Last night, I bought #4 non-bleached expensive coffee filters after I got off work. I picked up a thing of milk also, excited about making coffee the next morning. I got on the subway, listening to Jesus and Mary Chain, so happy, rocking out. I heard a man behind me on the crowded train saying "Excuse me," heard it muffled through my headphones. I stepped aside and turned to see who said it, and I know I let out a audible sigh of anguish as soon as I saw him. I was embarrased about this, but I don't think anyone else on the train noticed because everyone else looked equally horrified and glum. He was holding a laminated piece of newspaper, asking for money, the headline obviously concerning him: "Man Attacked with Acid." This man's disfigured face cannot leave my mind. I fell asleep to it. Jesus and Mary Chain suddenly seemed less rocking, the world seemed so much sadder. This man looked like something out of a horror movie. His ears had basically melted off. His eye sockets sagged like melted wax, charred eyeballs appearantly still able to see. I am so glad I did not have any money in my wallet because I felt so guilty and would have readily emptied my wallet in his hands. Everyone else on the train seemed to feel the same way. People were opening up their wallets like you've never seen them do before, all eagerly giving money - secretly hoping (I think) that the man would hurry and move past them, so the image could start to fade from their mind.

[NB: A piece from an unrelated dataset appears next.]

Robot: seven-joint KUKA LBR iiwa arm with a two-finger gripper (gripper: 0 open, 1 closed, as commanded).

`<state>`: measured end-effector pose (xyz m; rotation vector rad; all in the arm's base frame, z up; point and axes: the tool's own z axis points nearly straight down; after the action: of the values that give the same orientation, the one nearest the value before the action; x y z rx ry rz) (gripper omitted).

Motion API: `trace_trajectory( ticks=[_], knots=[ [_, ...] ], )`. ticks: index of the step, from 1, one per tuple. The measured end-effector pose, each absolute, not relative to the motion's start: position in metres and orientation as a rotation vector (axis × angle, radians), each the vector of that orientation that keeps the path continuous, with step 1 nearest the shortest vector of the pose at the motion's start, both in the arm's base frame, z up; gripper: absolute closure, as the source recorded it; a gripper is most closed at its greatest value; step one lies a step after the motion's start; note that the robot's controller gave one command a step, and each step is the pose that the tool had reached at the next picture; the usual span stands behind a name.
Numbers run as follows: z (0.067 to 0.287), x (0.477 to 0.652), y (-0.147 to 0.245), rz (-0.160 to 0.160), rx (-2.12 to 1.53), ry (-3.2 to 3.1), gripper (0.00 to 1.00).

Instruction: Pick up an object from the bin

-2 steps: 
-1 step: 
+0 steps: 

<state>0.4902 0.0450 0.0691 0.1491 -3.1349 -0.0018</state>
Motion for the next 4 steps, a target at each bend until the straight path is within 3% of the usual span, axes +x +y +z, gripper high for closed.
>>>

This morning, excited to make coffee, I realized that I bought filters that don't even fit in my coffee maker, that I needed #2 filters. I cut and folded the filter, a junkie improvising, needing my fix. Now I will have to buy another expensive box on non-bleached filters.
A while ago, I read Russell Banks' The Darling, and the main reason for doing so was that I had planned on writing a review of it. I had so much time to do so, but every time I sat down to try to write something, I failed miserably. I was real good at doodling on a piece of paper, sketching out various themes I wanted to address, but when I sat to write, I was always tripped up on the first sentence, never finding one that gave me enough momentum to carry onwards. And so this morning, I saw that there was a review in the NY Times, and I clicked on the link, saying to myself that if Michiko wrote this review I was going to scream. I didn't scream. But, she did write the review, and wrote it with a nice crisp opening sentence that made me say, yes, this is what I wanted to do. This is good. She is pretty amazing, not for her quality of writing, but for the volume of it. She reviews at least one book a week, sometimes two. And I think I am going to go look at the horrible draft I wrote and learn how to do it better, look at exactly what Kakutani did, at what she didn't.